The University of Iowa purchases four forms of energy: coal, electric power, natural gas, and biomass energy sources. By 2020 the goal is to provide 40 percent of the institution’s total energy needs through using renewable resources.
Over the past decade, the University of Iowa has used biomass fuels to work towards obtaining that goal through implementing a Biomass Fuel Project initiative.
The biomass project began operating in 2003 and came about through a partnership with Quaker Oats in Cedar Rapids to buy oat hulls, or the outer shell of an oat grain, at half the price of coal to be used to create “green” energy and save money.
In the project’s inaugural year, the University reportedly displaced 11,511 tons of coal with oat hulls. By 2010 that amount grew to 15,206 tons, displacing 33,862 metric tons of carbon dioxide emissions and saving approximately $800,000.
“The University of Iowa has done well, but I think the University could move beyond the 40 percent renewable energy goal,” Place said.
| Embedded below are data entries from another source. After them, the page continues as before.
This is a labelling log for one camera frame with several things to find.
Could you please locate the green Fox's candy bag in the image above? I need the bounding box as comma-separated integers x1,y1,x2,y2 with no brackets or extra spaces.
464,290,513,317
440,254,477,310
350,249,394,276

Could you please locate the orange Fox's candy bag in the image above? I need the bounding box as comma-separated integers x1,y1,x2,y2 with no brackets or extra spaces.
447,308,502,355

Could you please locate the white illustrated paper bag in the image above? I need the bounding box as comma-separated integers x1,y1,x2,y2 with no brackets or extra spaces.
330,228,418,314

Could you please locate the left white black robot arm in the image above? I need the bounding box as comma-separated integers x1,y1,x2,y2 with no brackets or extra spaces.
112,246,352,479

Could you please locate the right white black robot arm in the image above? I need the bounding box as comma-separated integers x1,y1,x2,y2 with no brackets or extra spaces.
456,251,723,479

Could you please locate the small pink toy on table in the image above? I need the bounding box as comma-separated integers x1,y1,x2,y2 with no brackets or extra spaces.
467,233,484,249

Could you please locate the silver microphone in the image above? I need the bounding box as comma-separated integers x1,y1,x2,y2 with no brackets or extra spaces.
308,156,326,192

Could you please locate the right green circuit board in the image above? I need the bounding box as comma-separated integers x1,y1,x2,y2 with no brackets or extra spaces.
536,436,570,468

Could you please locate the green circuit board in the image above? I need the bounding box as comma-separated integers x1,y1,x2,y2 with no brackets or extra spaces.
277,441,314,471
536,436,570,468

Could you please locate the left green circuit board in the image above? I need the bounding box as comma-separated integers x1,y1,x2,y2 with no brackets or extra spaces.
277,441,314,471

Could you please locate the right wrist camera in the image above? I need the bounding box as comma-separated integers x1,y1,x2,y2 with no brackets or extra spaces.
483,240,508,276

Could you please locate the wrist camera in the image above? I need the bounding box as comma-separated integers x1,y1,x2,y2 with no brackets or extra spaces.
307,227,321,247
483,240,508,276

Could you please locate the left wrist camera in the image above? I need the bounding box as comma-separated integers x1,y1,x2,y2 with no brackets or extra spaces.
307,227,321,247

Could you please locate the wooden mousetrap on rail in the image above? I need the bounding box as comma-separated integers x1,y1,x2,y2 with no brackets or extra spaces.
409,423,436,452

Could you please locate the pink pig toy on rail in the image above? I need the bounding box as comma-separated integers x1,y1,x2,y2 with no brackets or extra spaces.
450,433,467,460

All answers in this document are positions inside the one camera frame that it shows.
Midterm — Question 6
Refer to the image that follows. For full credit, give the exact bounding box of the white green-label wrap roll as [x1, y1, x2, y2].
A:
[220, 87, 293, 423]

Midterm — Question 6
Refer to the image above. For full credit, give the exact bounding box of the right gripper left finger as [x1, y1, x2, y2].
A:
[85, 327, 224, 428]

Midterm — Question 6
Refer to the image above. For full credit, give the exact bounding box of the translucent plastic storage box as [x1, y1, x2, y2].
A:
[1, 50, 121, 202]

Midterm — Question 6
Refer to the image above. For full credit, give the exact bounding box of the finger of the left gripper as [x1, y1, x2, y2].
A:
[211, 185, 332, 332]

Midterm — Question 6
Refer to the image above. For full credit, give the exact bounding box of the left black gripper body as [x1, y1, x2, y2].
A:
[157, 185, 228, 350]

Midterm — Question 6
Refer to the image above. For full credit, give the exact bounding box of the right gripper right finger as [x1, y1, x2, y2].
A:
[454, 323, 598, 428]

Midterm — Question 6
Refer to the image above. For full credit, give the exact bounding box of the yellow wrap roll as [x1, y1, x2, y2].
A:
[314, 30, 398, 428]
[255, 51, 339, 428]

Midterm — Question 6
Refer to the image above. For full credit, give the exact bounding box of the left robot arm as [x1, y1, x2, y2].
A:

University of Iowa figures indicate that grid energy was obtained for the power at a cost of approximately $11.6 million, coal at $9 million and biomass at a cost of approximately $530,551 in 2010.
According to the University of Iowa power plant’s figures, the plant currently generates approximately 9 million kilowatt-hours of power from biomass, generating approximately 12 percent of the University’s total electrical power usage.
While the University of Iowa has reduced the amount of coal being burned for energy on an annual basis, 15,000-17,000 tons of coal ash continue to be disposed of at a private limestone quarry south of Waterloo, at a cost of $19.75 per ton, according to the University of Iowa Facilities Management website.
Carter and Place hope to continue growing their membership, which currently sits at 35, to help educate the public and Iowa’s university officials about the downfalls of coal and offer reasonable alternatives for obtaining energy. They hope to be an official part of a Regent’s meeting agenda by the end of fall.